◆ **What the task requires**: In how many lines of the material below does the string "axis" appear? Answer with a single number.

--- --- ---

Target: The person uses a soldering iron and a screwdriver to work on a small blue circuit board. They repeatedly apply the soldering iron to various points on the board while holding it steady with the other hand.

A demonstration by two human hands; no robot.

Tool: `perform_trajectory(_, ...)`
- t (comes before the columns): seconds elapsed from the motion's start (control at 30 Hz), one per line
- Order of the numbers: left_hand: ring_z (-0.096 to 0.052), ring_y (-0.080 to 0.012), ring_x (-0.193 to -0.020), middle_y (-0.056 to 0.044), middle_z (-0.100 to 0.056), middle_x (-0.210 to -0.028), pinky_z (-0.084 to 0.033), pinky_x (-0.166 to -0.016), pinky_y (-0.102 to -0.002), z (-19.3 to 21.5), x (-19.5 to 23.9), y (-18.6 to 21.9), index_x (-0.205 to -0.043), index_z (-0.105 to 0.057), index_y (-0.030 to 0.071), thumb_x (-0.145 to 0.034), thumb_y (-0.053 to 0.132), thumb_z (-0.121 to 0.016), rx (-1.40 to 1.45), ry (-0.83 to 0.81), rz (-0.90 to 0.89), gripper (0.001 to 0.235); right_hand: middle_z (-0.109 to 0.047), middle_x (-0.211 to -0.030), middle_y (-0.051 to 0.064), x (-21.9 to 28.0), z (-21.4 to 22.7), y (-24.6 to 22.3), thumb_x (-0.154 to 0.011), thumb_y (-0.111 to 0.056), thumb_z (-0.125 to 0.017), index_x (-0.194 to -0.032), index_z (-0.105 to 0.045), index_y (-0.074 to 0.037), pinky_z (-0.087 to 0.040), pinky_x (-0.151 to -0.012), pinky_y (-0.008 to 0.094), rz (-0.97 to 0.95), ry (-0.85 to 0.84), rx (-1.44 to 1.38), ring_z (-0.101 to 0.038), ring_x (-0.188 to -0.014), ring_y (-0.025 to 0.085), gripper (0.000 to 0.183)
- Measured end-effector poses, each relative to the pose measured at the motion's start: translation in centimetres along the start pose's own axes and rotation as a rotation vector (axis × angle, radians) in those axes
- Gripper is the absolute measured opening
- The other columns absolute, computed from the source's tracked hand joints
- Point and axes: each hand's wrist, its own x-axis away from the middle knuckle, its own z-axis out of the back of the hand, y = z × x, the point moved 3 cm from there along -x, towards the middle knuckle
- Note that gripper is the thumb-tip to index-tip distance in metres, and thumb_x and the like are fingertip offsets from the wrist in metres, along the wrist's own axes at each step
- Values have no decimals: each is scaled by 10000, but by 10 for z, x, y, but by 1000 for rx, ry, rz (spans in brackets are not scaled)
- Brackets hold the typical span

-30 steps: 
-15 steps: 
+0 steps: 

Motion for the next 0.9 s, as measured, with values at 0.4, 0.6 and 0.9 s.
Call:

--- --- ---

◆ **Written reply**: 2